Showing posts with label Bulgaria. Show all posts
Showing posts with label Bulgaria. Show all posts

Wednesday, 14 January 2009

Wednesday Word of the Week: 'Collaboration'

The internal working space we have as part our intranet is called 'Collaborate'. It helps us share knowledge and work together. That's not why I've picked this word. It's because since Christmas my outside-work collaborative muscles have been getting some exercise preparing for my activity holiday next week - working with three other writers based in North East England (Andy Croft, Linda France and W.N.Herbert) and four Bulgarian poets (Kristin Dimitrov, Georgi Gospodinov, Nadya Radulova and VBV) to create a book of our poems for Bulgaria. Naturally we created a blog some time a go to help track our collaboration. And naturally, as some of us love a good or even a bad pun, we called it Blogaria. You can follow the process so far at http://uk-bgtranslations.blogspot.com. (Next week I'll either be posting less or more because I'll be on leave in Velingrad.)

The word collaborate (see wikipedia definition here ) is often used in the arts of course. It's interesting to note the emphasis put on equality and the likely deliberate absence of leadership in the collaborative process. It's also interesting that it has a paradoxical or negative meaning too of 'cooperating treasonably', perhaps where there is a power disparity. This is important for artistic collaboration. If I got too hung up on the status or brilliance of some of my Bulgarian collaborators it would probably inhibit the process. It's a word to be treated with respect though - something profound happens in collaboration, to do with the devotion of one's one skills and self to something else that is no longer 'yours' - although you still need to own it. If you can't do that, or are paying lipservice, treason may slip in somewhere.

Monday, 9 June 2008

Do you remember the first time?

I used to do lots of poetry readings. I’ve read to hundreds of people, and I’ve read to less people than I can fit round my kitchen table. I’ve had some great times performing and I’ve had some miserable times when reading poems out loud has felt like the most archaic thing you can do short of going to live in a cave. (I imagine my audiences’ experiences have varied similarly.)

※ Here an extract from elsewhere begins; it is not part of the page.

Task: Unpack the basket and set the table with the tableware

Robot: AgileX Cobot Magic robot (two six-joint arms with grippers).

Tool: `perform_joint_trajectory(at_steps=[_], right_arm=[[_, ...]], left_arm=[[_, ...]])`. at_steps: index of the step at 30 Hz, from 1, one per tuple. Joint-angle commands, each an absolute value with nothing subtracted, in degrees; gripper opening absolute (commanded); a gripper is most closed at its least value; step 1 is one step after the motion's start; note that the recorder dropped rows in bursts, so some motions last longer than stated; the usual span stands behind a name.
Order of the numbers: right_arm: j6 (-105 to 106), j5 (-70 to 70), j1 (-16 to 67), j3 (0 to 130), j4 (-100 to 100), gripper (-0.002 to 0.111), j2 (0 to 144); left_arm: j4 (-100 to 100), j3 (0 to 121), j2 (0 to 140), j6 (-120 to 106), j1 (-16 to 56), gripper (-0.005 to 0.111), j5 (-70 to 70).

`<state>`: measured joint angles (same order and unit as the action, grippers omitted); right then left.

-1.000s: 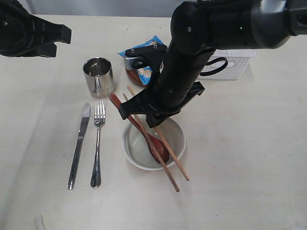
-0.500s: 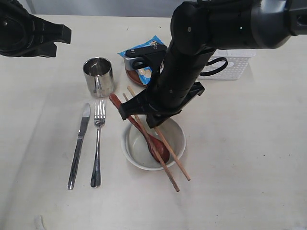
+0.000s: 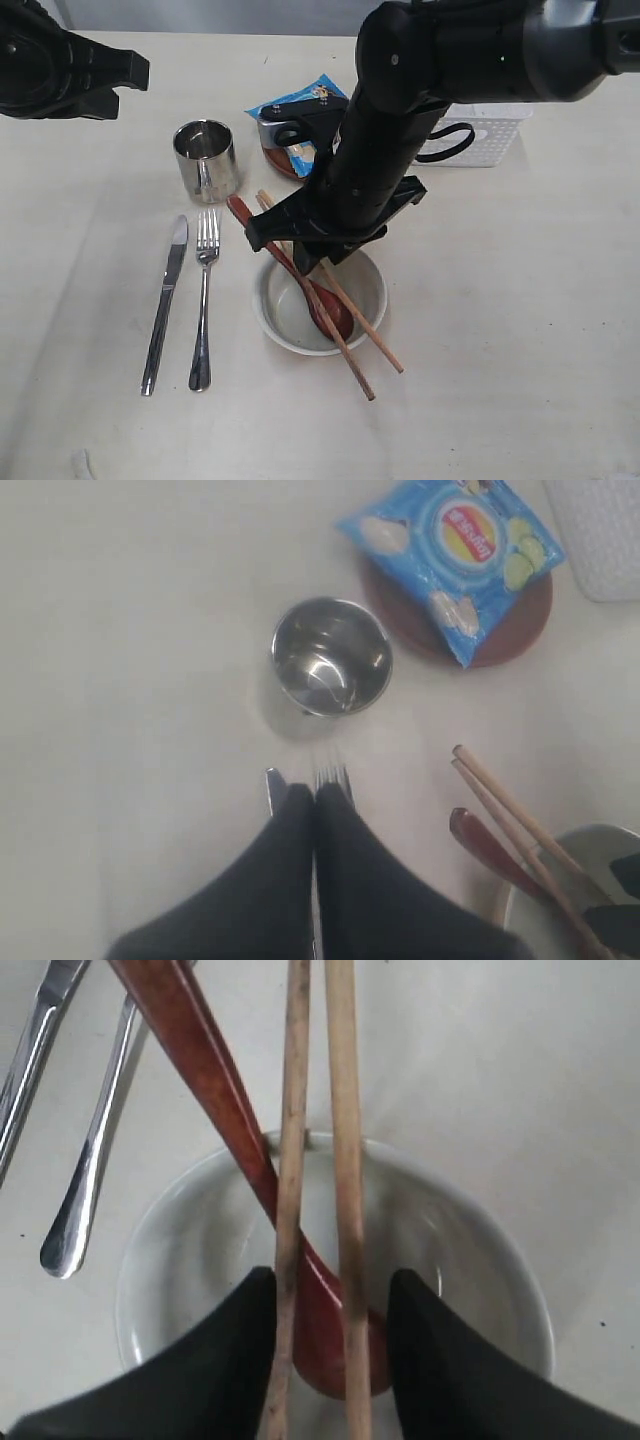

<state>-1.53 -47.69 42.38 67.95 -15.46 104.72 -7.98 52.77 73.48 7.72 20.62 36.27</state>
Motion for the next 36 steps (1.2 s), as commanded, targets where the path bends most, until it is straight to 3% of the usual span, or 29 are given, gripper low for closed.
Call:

Last week I did one of my rare readings. (Although I am still writing, it’s been a while since I’ve had anything substantial published other than in anthologies such as last year’s ‘A Balkan Exchange’, the output of a collaboration with some friends in Bulgaria and North East England.) Thanks to an invite from the kind folks at Richmond’s Georgian Theatre Royal I was the guest at their monthly reading. After my performance, there was an ‘open floor’ slot for other people there. (I was going to write ‘audience’ but the roles moved around during the evening.)

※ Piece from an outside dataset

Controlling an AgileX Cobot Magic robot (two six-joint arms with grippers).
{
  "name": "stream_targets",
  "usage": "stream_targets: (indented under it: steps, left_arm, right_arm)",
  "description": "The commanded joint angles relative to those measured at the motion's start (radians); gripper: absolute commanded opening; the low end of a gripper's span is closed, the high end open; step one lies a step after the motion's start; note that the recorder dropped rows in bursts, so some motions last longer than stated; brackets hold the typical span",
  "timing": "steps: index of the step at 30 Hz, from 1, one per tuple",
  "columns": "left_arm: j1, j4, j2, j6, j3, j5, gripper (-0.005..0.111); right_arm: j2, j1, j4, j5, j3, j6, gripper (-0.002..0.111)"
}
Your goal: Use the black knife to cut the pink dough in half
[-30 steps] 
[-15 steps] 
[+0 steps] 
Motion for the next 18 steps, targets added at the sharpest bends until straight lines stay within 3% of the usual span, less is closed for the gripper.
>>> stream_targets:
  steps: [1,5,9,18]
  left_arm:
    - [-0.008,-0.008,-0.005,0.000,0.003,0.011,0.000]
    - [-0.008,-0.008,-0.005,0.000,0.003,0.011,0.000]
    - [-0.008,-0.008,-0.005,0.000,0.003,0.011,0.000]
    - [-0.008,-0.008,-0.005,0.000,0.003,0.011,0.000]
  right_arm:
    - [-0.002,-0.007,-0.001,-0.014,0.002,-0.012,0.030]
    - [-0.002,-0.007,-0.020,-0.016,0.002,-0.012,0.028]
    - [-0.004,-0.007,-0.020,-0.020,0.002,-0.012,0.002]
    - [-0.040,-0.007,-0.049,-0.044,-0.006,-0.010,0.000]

No less than three people said they were reading a poem out in public for the first time. It was clearly a big step for all of them, a brave, exposing and emotional moment, and something everyone there responded to. As the guest poet and ‘MC’ I felt nervous and responsible for the atmosphere. I was reminded of the huge commitment it takes to ‘participate’, one we who work in the arts can sometimes take for granted. That first time experience is a really crucial one: do we make it as safe as we can for people to take that risk?

Some years ago I edited Words Out Loud, a book of essays on ‘the poetry reading’ and what might be going on in one. I was reminded last week of something Keith Jafrate said in his essay: ‘All those life-changing moments can’t be sold, to ‘the audience’, to other promoters or to the arts quangos. That is to say, a faith cannot be sold.’ The book is now out of print but you can probably pick one up second-hand, and I have a few left if anyone’s especially keen.